Certes tous les auteurs de ces gang rapes étaient à chaque fois d’origine musulmane, et leurs victimes, des jeunes filles (âgées parfois de 12 ans) blanches.

Mais, pour ce qui ne connaissent pas l’Histoire des forces de l’ordre britanniques et qui – par le biais de séries TV s’extasient sur les exploit qui du CID18, qui du MI619 – ignorent la réalité du terrain et le fait que cette histoire est jalonnée d’incompétence, de brutalité et de déni des droits de l’Homme.

Pour vous faire un idée de l’efficacité et de l’état calamiteux des lieux et du peu de cas des droits des victimes, nul besoin de se plonger dans la criminalité communautarisée dont vous parlez : relisez les attendus d’affaires comme celle des Guilford Four20, ou des Birmingham Six21. Vous comprendrez-vite que ces malheureuses victimes des années 2000 ont été broyées dans les rouage d’un système policier remontant avant même la 1ère Guerre mondiale et, qui, c’est à craindre, n’a guère changé depuis. Ce bien que les affaires Guilford Four, ou des Birmingham Six aient connu un retentissement mondial22.

Notes

1.  Star Trek II: The Wrath of Khan, film américain de science-fiction commis par Nicholas Meyer, en 1982.

2.  Chic & snob.

3.  Sir James Michael Jimmy Goldsmith, propriétaire de la Générale Occidentale, holding qui regroupait ses participations financières dans de nombreuses marques alimentaires françaises (le Chocolat Poulain, Amora, Maille) ainsi que dans la presse écrite. Il est le frère du philosophe écologiste Edward Teddy Goldsmith.
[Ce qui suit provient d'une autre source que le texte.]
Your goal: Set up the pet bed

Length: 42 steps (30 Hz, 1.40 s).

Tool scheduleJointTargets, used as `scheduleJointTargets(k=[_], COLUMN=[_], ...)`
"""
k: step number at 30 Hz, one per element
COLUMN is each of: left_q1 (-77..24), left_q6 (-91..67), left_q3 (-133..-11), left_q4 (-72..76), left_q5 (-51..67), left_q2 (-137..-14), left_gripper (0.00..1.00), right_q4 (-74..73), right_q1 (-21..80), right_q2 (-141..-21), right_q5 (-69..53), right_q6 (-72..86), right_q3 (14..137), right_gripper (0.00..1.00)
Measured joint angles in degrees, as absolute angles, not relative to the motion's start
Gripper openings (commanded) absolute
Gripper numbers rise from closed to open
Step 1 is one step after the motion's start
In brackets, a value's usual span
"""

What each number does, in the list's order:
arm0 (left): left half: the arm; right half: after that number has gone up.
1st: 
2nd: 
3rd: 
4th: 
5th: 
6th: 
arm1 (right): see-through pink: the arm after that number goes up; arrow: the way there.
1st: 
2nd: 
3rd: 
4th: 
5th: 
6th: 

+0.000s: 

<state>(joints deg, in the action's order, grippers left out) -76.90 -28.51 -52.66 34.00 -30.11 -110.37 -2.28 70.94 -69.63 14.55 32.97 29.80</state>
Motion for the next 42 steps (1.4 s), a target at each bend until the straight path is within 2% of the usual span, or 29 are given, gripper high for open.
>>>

4.  Challenges n°472 (4 mai 2016).

5.  Laetitia Strauch-Bonart a été chercheuse dans un think tank français. Elle vit à Londres où elle prépare un PhD en histoire sur les penseurs conservateurs et les questions morales après 1945. Vous avez dit conservateur ? est son premier essai.

6.  Le Figaro.

7.  Terme générique outre-Manche pour les Indiens, Pakistanais, Bangladais & Sri-Lankais.

8.  Le Figaro.

9.  Le Figaro.

10.  Le Figaro.

11.  Kenneth Robert Livingstone, dit Ken le rouge (Red Ken), maire de Londres de 2000 à 2008. Candidat dissident du Parti travailliste en 2000, réélu en 2004 avant d’être battu en mai 2008 par Boris Johnson. Auparavant, il avait été le leader du Greater London Council de 1981 à 1986 jusqu’à sa suppression.

12.  Comme celui du 7 juillet 2005.

13.  Challenges n°472 (4 mai 2016).

14.  Great Offices of State.

15.  HLM.

16.  Le Figaro.

17.  Moudhahiddin.

18.  Criminal Investigation Department (CID). Le premier Metropolitan Police Service CID remonte à 1878 sous la houlette de  C. E. Howard Vincent.

19.   Ou Secret Intelligence Service (SIS), également connu sous la dénomination de MI6 (pour Military Intelligence, section 6), est le Service de Renseignements extérieur du Royaume-Uni.

20.  Les Quatre de Guildford en français. Patrick Paddy Armstrong,Gerry Conlon, Paul Michael Hill et Carole Richardson ont été accusés et condamnés à la prison à vie, par la cour d’assise d’Old Bailey (Londres), en octobre 1974 pour les attentats des pubs de Guildford. Cet attentat fut commandité par l’Óglaigh na hÉireann (Provisional Irish Republican Army, PIRA) et fit cinq morts et plus de cent blessés. Ils passèrent plus de quinze ans en prison avant que leur condamnation soit annulée par une cour d’assise.

21.  Les Six de Birmingham : Hugh Callaghan, Patrick Joseph Hill, Gerard Hunter, Richard McIlkenny, William Power et John Walker furent condamnés à perpétuité en 1975 pour les attentats des pubs de Birmingham. Considérées comme des erreurs judiciaires, leurs condamnations ont été annulées en appel le 14 mars 1991.

22. L’autobiographie de Gerry Conlon, Proved Innocent, fut adaptée en 1993 dans le film Au nom du père, avec Daniel Day-Lewis, Emma Thompson & Pete Postlethwaite.